◆ **WHAT YOU NEED TO DO**
Count up the lines of the data below that contain the string "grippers", then give only the total.

** Opening THE DATA block **

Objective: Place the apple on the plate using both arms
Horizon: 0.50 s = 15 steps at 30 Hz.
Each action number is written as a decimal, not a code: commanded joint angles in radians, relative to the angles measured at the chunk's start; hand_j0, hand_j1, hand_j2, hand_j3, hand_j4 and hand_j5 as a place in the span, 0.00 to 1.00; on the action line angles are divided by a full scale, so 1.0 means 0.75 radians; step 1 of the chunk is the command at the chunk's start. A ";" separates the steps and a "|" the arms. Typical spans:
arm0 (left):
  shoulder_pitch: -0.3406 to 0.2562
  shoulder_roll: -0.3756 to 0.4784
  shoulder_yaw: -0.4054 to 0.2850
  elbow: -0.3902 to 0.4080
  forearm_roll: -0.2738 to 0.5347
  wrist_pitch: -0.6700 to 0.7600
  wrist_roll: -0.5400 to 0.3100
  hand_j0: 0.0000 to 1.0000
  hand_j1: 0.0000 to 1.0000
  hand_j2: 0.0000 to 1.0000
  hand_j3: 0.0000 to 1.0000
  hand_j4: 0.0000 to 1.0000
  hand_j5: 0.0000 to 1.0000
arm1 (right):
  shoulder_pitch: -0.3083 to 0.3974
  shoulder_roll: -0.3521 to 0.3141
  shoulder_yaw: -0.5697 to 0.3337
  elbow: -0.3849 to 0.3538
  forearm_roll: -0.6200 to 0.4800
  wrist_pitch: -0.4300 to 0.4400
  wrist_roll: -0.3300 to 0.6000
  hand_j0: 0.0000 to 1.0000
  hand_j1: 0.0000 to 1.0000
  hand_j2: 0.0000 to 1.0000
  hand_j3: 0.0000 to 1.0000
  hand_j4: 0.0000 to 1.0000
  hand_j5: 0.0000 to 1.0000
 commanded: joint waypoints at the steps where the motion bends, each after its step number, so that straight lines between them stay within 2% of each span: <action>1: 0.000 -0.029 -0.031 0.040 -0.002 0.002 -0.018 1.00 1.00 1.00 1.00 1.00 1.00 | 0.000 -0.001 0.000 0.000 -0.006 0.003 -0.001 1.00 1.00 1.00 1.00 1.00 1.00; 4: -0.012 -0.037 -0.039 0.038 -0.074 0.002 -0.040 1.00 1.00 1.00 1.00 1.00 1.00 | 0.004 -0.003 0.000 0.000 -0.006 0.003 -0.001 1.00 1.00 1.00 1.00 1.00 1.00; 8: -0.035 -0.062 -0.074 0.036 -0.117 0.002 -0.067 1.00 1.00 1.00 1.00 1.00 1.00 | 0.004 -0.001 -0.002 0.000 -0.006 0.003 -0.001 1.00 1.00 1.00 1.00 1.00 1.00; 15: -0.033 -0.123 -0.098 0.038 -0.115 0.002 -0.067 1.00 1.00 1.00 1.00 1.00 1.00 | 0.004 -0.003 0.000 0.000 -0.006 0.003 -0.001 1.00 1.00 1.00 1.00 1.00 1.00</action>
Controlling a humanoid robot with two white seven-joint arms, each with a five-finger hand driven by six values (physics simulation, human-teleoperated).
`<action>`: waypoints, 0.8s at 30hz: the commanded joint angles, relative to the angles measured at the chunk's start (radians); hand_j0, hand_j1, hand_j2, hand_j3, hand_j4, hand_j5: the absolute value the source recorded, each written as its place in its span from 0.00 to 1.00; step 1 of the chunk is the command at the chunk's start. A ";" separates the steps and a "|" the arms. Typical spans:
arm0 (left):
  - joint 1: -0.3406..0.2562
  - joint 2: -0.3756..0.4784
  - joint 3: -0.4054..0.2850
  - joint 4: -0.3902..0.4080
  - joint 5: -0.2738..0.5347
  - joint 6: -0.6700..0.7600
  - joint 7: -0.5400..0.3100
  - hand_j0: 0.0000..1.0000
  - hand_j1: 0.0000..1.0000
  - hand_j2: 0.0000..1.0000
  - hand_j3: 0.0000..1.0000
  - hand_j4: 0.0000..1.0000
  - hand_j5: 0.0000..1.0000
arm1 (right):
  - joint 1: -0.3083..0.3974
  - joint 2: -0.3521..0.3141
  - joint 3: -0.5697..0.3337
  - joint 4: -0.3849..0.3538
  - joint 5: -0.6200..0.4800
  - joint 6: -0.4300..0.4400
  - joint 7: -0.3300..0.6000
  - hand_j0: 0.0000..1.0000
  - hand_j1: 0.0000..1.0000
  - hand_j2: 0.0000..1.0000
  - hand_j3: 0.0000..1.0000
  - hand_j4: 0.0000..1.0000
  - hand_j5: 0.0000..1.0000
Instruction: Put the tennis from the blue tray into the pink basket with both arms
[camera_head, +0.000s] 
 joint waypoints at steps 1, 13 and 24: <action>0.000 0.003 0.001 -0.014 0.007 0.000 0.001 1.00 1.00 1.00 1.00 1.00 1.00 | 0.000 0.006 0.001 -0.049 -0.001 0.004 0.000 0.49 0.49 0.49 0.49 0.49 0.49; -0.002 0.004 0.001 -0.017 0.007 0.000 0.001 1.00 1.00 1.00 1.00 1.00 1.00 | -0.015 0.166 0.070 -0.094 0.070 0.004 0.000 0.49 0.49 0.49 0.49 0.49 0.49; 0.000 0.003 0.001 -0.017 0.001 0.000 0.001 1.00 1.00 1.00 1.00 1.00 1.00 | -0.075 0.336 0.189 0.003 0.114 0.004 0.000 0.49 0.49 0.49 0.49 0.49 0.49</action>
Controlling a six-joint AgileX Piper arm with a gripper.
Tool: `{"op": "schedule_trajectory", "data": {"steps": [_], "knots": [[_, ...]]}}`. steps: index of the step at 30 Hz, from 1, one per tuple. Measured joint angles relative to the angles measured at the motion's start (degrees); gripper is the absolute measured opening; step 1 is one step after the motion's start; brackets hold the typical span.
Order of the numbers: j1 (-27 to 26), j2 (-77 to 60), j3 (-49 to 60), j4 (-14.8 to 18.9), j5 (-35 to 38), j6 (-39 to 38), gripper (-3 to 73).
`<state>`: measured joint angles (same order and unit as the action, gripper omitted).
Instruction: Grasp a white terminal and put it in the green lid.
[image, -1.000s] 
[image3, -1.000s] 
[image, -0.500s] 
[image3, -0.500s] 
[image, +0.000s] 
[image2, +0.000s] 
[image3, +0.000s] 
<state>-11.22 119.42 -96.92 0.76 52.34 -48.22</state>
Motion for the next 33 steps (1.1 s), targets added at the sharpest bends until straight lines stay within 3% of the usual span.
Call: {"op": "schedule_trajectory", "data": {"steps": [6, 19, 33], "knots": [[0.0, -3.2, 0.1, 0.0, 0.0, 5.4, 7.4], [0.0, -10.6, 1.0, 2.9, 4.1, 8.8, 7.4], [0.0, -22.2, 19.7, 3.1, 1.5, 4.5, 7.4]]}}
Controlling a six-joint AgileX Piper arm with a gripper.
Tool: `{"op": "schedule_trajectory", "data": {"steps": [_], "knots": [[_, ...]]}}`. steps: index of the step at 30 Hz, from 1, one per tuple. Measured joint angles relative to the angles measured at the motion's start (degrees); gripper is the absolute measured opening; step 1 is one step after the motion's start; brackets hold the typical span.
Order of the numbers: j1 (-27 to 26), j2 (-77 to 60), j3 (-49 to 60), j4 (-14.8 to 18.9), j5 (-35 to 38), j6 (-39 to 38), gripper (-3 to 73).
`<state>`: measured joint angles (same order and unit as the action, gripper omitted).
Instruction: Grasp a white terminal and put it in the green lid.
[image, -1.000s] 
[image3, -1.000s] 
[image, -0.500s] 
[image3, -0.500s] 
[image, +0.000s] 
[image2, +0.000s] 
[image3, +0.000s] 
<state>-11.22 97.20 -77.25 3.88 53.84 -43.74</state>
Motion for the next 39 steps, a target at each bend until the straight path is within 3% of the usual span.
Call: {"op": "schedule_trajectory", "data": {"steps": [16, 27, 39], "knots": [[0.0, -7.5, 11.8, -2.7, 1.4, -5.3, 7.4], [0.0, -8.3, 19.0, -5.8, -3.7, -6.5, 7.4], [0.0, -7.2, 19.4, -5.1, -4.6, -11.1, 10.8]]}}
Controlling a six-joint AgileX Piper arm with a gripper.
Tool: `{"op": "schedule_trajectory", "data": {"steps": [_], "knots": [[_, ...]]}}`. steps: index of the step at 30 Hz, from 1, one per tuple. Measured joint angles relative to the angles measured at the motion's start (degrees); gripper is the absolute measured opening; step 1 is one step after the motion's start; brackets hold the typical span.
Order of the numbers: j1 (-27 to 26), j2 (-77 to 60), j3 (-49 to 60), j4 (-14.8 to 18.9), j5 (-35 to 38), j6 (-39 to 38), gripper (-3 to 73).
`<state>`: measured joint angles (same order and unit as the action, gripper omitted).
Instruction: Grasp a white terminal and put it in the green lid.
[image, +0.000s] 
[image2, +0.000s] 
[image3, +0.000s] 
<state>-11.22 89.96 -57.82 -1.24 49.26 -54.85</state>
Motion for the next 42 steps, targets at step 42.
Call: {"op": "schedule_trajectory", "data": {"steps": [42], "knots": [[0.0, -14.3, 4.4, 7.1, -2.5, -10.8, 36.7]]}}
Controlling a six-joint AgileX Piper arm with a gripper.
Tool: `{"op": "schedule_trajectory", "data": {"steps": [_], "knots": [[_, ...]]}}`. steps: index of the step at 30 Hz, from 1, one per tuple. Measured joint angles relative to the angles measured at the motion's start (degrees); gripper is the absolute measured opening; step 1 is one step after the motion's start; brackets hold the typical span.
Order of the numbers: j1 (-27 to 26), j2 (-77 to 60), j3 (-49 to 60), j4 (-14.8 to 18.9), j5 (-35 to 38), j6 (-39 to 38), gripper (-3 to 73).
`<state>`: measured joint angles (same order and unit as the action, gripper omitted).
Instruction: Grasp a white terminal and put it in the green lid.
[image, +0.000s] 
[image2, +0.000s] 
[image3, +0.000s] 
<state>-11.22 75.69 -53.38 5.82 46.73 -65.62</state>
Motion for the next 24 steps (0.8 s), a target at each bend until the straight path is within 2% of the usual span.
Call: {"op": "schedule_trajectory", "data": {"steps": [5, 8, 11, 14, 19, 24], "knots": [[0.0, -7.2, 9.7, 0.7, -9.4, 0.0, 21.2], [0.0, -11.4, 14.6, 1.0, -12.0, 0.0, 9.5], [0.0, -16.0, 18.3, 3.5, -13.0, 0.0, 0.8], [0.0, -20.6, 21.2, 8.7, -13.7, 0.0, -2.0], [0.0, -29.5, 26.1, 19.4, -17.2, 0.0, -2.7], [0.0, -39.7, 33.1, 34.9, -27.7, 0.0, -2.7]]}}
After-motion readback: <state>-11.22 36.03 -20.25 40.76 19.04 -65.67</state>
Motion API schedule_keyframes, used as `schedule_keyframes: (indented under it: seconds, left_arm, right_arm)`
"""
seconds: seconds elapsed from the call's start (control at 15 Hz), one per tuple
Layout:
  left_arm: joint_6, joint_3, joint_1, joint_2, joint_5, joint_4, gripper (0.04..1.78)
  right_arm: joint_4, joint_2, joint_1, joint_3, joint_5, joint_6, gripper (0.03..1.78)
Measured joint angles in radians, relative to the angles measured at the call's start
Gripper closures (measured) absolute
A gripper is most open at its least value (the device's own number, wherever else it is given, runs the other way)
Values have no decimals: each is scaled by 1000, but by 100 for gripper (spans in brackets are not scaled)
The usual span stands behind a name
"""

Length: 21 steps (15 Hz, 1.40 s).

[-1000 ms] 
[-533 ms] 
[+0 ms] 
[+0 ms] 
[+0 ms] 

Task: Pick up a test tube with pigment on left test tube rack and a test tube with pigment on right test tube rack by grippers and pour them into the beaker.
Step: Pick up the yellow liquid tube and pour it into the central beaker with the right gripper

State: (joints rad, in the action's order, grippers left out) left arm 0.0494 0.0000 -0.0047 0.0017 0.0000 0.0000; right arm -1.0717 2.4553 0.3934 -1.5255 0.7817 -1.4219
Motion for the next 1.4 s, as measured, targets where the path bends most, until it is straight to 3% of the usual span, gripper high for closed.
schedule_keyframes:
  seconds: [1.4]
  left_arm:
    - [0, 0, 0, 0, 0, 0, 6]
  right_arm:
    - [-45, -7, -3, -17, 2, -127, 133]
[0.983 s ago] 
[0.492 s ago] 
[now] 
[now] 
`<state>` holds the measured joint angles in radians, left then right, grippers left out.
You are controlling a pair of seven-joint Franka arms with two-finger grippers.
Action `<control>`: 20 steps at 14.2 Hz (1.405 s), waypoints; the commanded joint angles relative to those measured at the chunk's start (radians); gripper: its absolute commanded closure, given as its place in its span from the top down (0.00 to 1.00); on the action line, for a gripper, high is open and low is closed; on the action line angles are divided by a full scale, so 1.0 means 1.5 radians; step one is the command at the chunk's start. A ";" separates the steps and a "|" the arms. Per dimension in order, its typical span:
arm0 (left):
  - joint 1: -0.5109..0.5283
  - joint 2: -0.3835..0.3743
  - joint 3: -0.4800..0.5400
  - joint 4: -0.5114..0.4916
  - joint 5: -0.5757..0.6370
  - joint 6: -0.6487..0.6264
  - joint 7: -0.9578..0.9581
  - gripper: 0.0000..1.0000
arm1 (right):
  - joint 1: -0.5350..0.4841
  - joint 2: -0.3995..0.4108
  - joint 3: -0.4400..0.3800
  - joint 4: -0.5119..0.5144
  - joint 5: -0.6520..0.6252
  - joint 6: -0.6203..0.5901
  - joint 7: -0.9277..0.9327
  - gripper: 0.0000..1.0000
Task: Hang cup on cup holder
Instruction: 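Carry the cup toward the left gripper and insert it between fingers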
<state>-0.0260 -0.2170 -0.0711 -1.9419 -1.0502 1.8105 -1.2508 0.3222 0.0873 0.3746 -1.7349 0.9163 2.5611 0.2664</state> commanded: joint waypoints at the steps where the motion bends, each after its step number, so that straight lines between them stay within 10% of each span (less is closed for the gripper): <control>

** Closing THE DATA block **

◆ **EXERCISE RESULT**
4